Number of LSTM units in Trax

First thing to note - LSTM units do not depend on sentence length - that should be fully understood in order to talk about Embedding and LSTM dimensions (they do not directly depend on sequence length, they process one token embedding at a time). Check my simple example on how LSTM process a sequence after embedding.

On the Embedding dimensionality correlation with LSTM dimensionality - it is not uncommon to have equal Embedding and LSTM dimension size but it is not a must. I think it is trax library’s design choice to not implement this functionality because of a lack of demand from ML comunity or smth else… I don’t know and nobody since then commented on that.

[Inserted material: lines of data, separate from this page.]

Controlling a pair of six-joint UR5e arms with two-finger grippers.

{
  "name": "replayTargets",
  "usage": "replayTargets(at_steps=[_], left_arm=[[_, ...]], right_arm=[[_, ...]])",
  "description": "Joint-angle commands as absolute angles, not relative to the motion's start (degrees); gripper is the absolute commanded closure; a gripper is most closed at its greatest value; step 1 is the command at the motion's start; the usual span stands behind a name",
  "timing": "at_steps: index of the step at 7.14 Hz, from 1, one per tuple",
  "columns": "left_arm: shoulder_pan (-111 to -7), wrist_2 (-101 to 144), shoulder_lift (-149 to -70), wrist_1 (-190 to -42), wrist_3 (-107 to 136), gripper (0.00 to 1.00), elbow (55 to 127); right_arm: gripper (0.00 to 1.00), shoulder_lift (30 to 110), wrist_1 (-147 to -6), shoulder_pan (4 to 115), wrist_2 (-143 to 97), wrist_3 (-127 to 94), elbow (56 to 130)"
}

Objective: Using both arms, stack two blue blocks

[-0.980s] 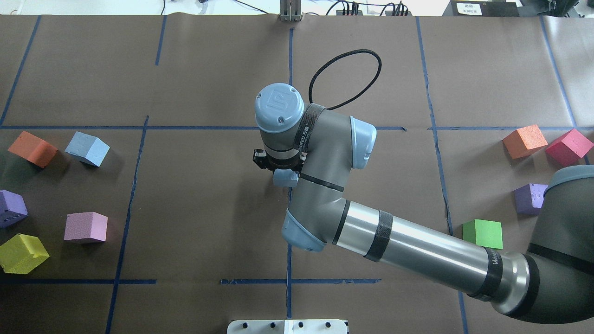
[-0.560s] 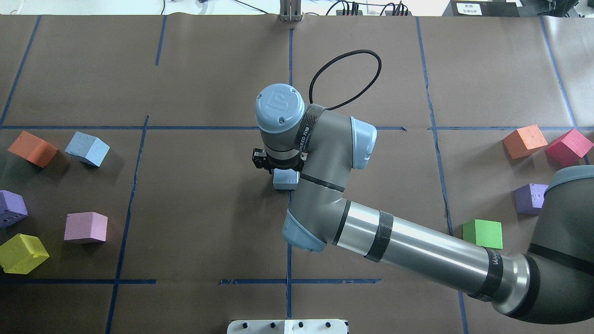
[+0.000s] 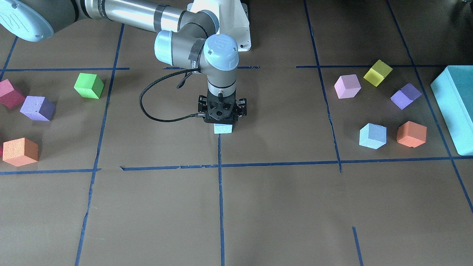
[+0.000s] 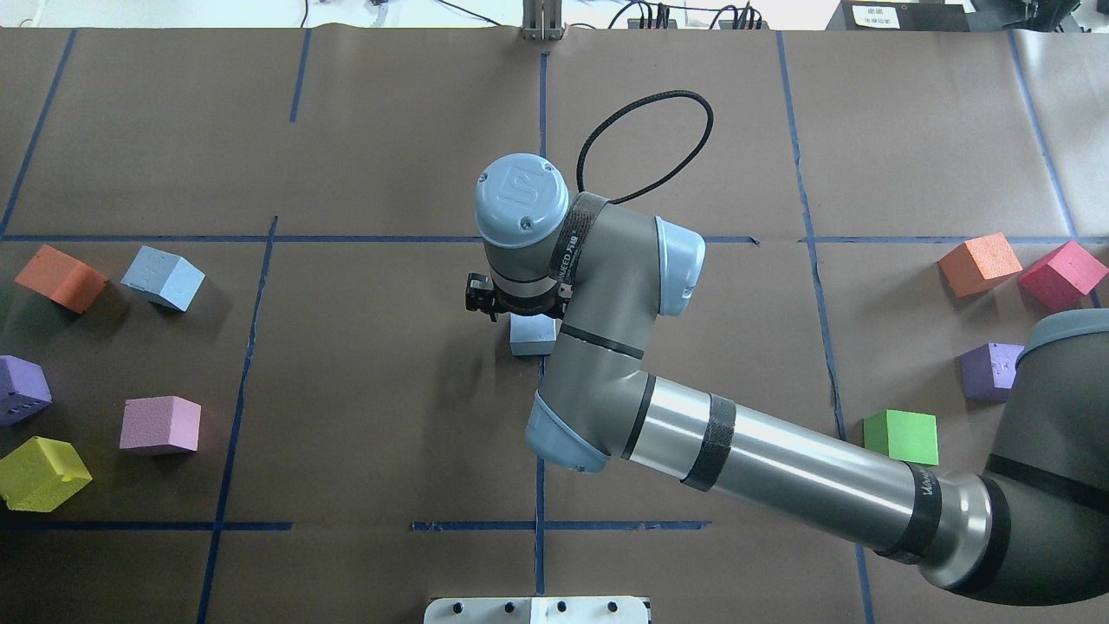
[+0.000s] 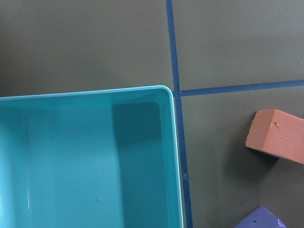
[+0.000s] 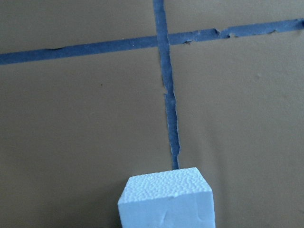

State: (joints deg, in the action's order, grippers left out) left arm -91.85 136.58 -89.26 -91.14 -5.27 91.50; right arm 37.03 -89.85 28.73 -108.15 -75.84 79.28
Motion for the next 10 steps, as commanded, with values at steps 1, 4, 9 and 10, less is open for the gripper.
replayTargets(at_steps=[1,4,9,10], left_arm=[[-91.8,136.6,-89.3,-91.1,-5.3,0.0,91.8],[-89.2,138.6,-90.8,-90.9,-5.1,0.0,102.5],[-66.2,129.3,-96.5,-101.3,15.9,0.0,104.4],[-65.5,129.2,-96.6,-108.0,18.3,0.0,99.3]], right_arm=[[0.0,37.2,-94.0,30.2,-108.8,-75.8,88.3],[0.0,37.7,-111.3,33.6,-109.2,-73.8,105.7],[0.0,52.4,-115.1,57.6,-123.7,-40.2,114.3],[0.0,55.5,-115.1,61.9,-126.0,-32.9,114.3]])
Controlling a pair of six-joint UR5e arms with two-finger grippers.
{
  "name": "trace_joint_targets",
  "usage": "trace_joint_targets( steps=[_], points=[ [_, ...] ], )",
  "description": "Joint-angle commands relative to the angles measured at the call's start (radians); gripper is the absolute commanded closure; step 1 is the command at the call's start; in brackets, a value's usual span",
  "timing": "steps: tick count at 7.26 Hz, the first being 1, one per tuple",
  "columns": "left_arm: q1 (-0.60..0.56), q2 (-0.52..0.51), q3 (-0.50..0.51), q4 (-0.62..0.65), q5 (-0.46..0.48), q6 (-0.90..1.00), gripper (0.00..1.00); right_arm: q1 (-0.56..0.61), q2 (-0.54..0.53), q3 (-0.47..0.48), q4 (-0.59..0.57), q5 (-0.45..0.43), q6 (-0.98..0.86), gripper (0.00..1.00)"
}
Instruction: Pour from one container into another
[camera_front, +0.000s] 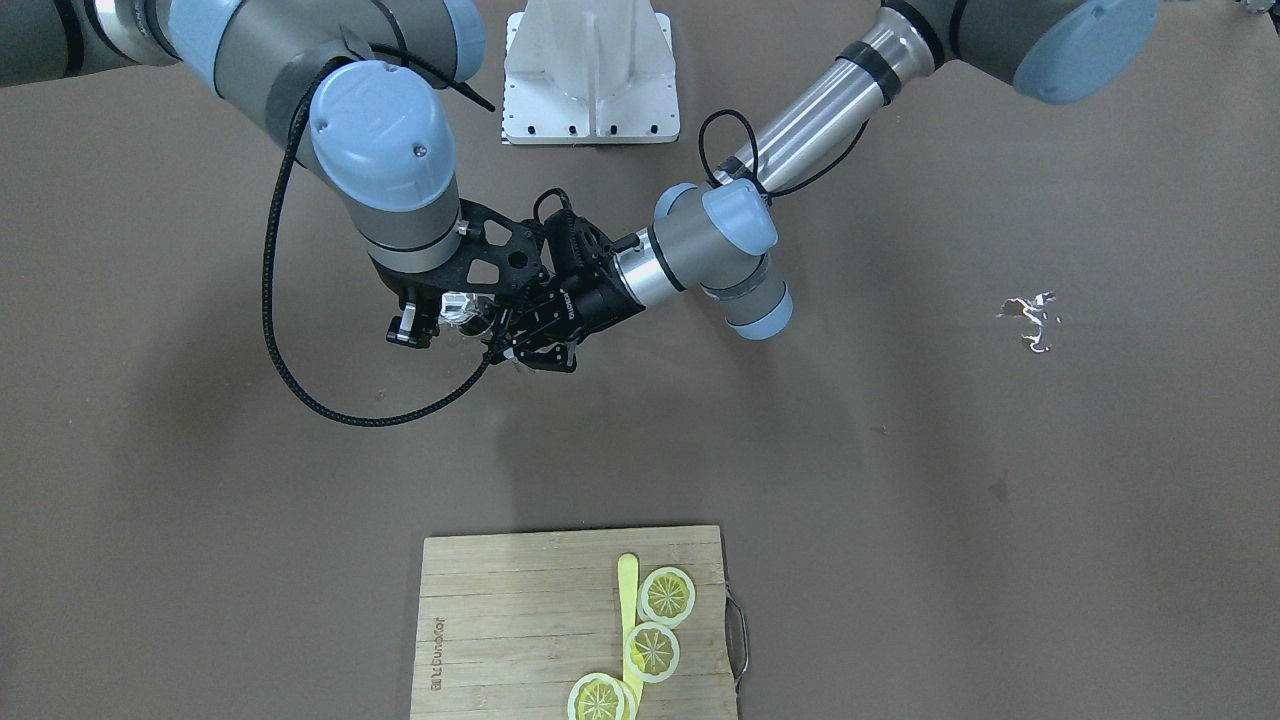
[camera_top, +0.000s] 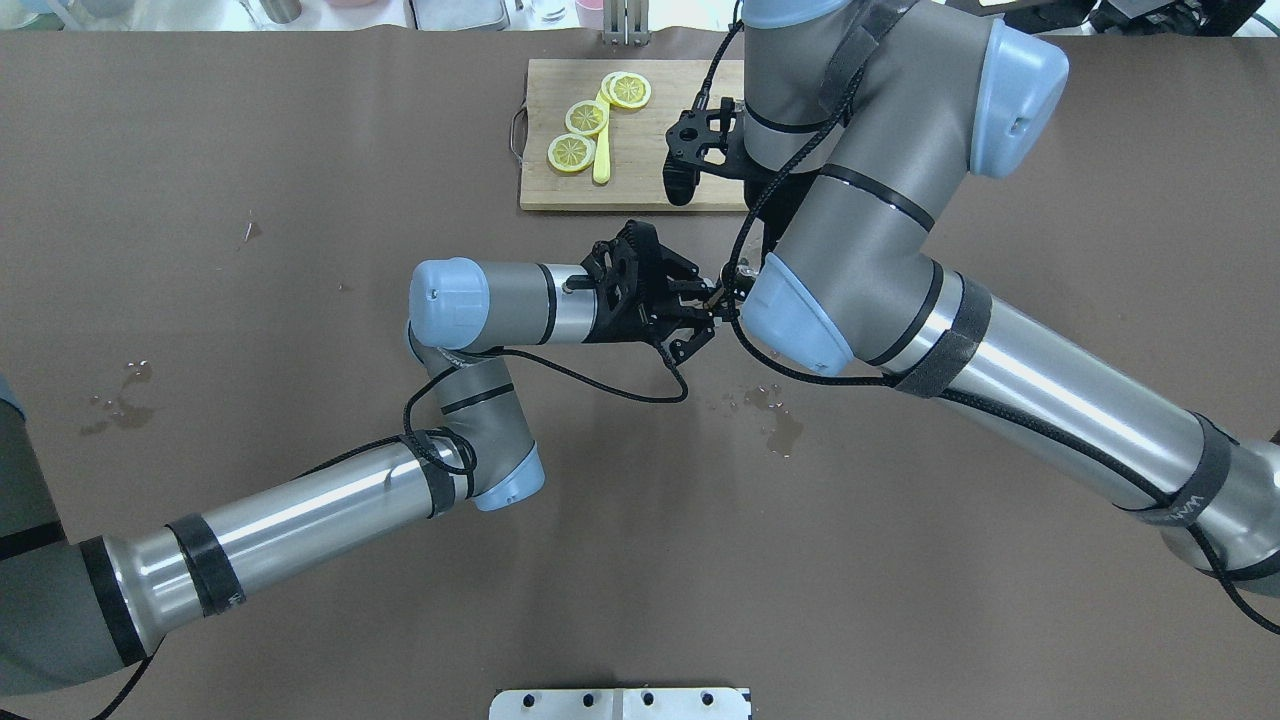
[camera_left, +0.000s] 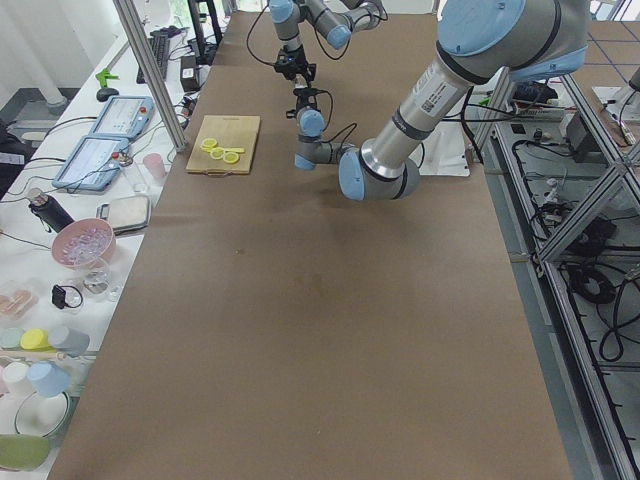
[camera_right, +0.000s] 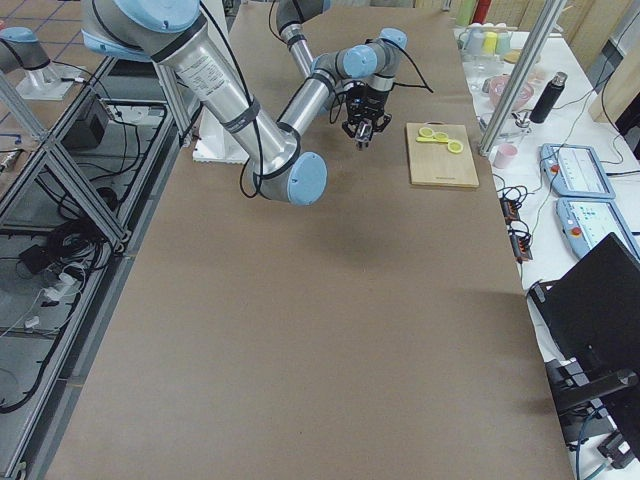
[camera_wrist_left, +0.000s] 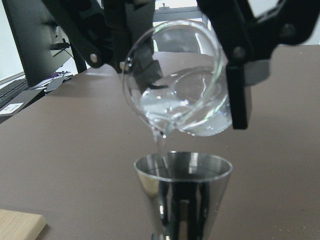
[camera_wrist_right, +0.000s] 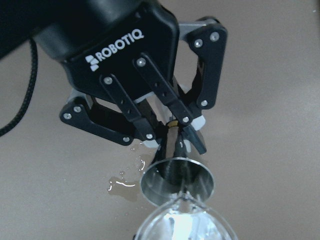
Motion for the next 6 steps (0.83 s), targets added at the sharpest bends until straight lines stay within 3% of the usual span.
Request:
trace_joint_targets(
  steps=[1,5,6],
  points=[
    [0.001,0.000,0.000,0.000,0.000,0.000,1.00,0.000,0.002,-0.003,-0.010,0.000,-0.019,1.00],
    [0.004,0.002,0.000,-0.008,0.000,0.000,1.00,0.011,-0.029,0.068,0.006,-0.008,-0.008,1.00],
    [0.004,0.002,0.000,-0.011,0.000,0.000,1.00,0.011,-0.038,0.070,0.057,-0.011,-0.005,1.00]
  ],
)
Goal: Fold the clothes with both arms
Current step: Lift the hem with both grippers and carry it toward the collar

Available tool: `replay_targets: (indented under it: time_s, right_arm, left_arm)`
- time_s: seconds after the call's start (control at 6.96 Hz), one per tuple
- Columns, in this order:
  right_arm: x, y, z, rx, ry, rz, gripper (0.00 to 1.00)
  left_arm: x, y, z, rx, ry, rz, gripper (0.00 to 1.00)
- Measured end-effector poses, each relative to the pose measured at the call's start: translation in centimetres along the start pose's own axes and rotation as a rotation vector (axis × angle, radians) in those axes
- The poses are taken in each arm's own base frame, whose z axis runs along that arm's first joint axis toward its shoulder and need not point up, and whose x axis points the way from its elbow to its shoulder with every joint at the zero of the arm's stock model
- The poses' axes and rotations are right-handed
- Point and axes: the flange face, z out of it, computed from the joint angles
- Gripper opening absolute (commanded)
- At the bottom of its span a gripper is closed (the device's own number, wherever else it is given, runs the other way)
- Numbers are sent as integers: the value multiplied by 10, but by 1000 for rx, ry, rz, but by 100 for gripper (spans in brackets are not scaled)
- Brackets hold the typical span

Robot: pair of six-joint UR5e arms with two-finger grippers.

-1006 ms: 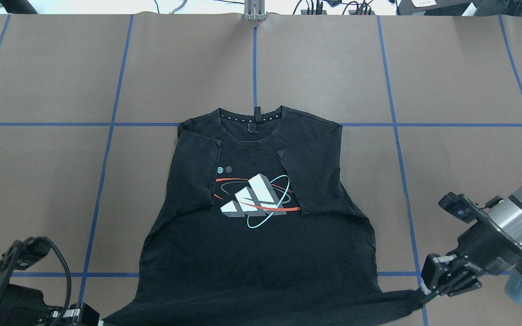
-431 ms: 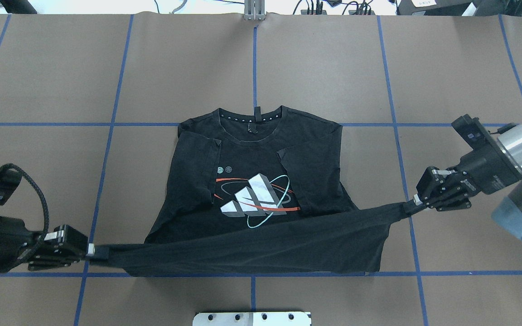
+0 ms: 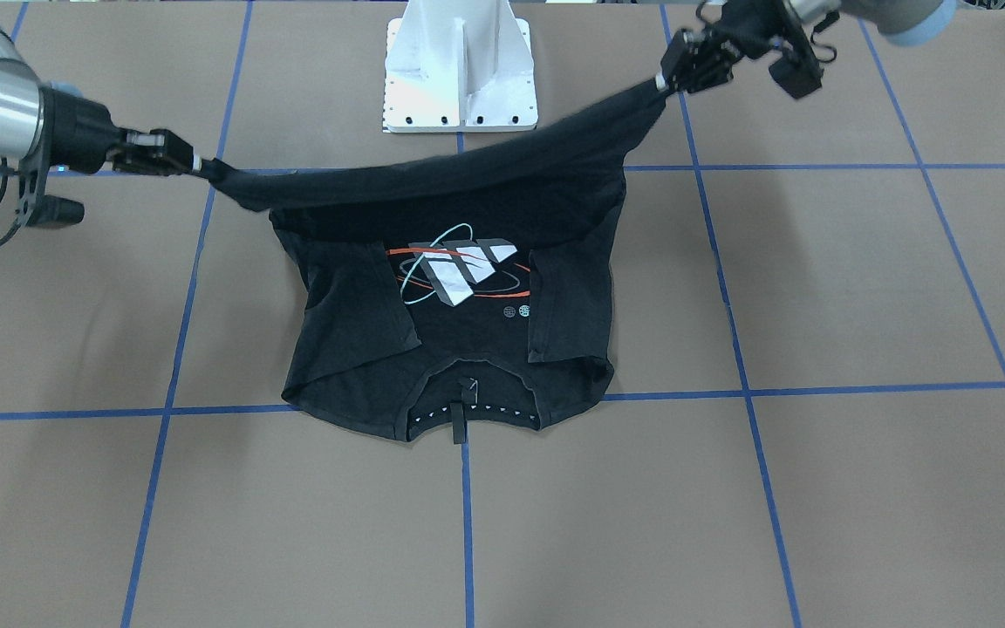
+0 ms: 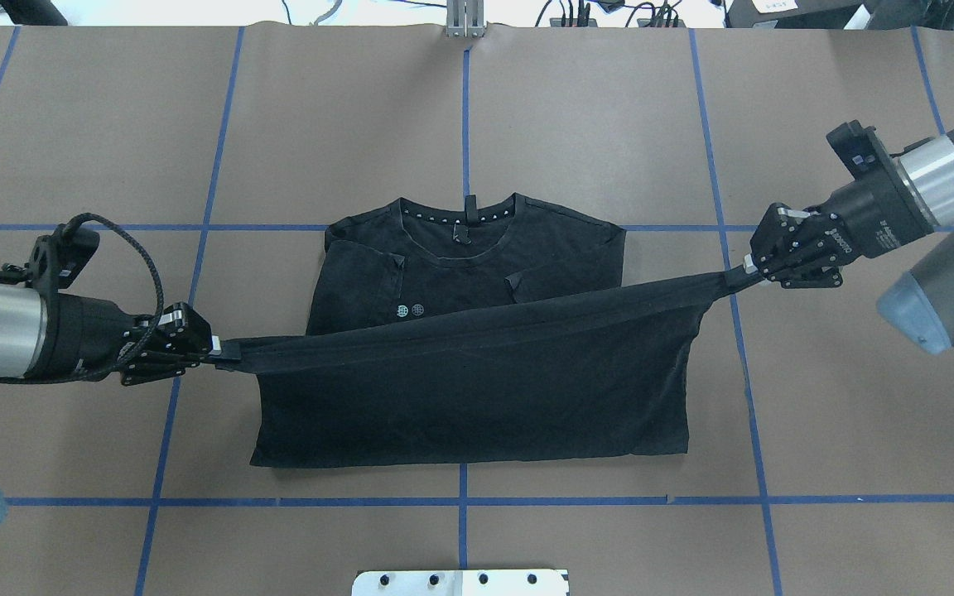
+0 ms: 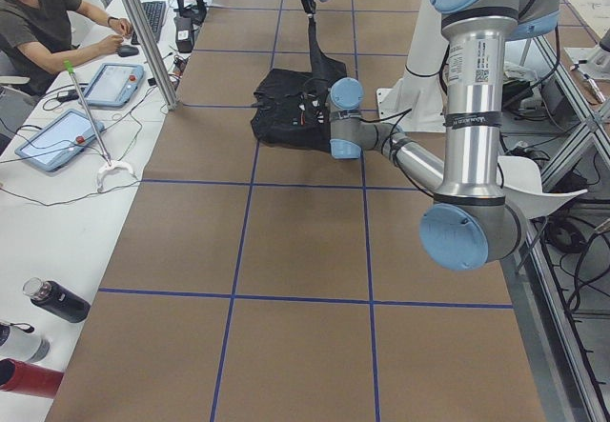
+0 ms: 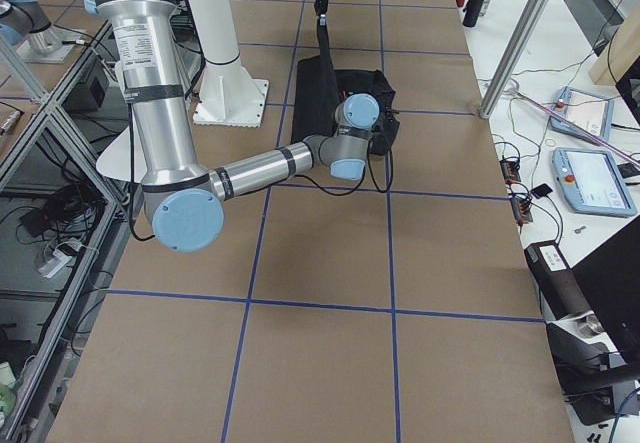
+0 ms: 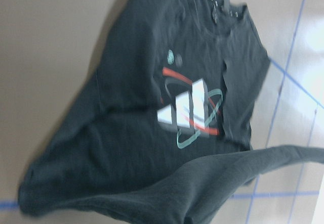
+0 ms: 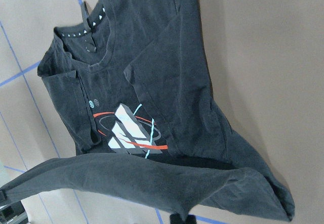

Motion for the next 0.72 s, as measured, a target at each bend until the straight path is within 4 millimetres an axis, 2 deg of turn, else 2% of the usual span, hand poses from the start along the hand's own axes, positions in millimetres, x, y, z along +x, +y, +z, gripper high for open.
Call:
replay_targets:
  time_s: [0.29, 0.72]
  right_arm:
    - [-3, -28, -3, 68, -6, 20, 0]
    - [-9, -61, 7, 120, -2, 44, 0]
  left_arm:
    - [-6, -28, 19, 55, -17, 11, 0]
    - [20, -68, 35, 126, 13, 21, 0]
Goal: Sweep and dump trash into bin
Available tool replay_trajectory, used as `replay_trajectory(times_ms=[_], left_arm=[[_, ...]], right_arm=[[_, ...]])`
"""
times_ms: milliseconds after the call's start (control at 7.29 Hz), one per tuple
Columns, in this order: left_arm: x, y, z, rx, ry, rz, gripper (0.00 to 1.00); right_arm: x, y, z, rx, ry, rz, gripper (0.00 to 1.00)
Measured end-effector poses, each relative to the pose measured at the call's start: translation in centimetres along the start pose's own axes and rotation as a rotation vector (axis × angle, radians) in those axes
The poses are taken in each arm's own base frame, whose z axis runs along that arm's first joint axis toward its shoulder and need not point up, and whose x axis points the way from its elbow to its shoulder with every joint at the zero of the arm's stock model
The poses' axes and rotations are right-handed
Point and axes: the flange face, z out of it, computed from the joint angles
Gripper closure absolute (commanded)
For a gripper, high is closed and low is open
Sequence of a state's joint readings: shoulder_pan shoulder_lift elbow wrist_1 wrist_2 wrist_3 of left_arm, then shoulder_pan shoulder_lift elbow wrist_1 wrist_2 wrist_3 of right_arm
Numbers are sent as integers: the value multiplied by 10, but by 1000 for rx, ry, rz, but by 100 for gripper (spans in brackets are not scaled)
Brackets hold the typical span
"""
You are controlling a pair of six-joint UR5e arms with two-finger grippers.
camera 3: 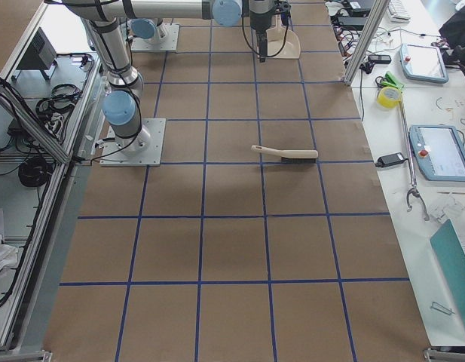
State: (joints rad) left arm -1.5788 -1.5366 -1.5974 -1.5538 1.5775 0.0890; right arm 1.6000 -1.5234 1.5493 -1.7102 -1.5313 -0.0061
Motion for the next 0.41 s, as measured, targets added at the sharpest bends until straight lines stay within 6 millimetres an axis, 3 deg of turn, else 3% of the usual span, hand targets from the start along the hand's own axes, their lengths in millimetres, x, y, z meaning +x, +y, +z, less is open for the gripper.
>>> replay_trajectory(times_ms=[412], left_arm=[[-1,-5,4,13,-2,0,0]], right_arm=[[0,-2,3,-4,-2,-1,0]])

What is always the most important thing is the model’s performance and it depends on many things (especially data quality). Some of the many things you can do (but not limited to) is:

  • You can increase or decrease Vocabulary size (by dropping some words for “UNK” etc.) but it should not directly influence your Embedding size. Usually your vocab size will be 10 000 - 100 000.
  • You can increase or decrease Embedding size - compressing more or less word’s “expressability” (lexics → meaning) to a certain amount of numbers (each word’s meaning reduced to (vector length) dimensions). Quality of word embedding increases with higher dimensionality. But at some point the gains diminish. You need trial and error to find the right size for you. Also, your Embedding size will depend on tokens (words vs. subwords vs. characters), but usually it is 256 - 1 024.
  • You can increase or decrease LSTM size - how to further compress or expand model’s ability to carry compressed information from-step-to-step (word to word in sentence). (note also, that number of layers can be a factor how hierarchically propagate the information. Also directionality is a factor.). This size mostly should depend on what is after this layer (is this layer the encoder, or is it for categorical predictions (is there a Dense layer after it and how big?), or smth else.).

Usually it would depend on the problem you are trying to solve (profit) and on costs (hardware / time / electricity) - smaller models tend to be cheaper and faster but tend to lack accuracy.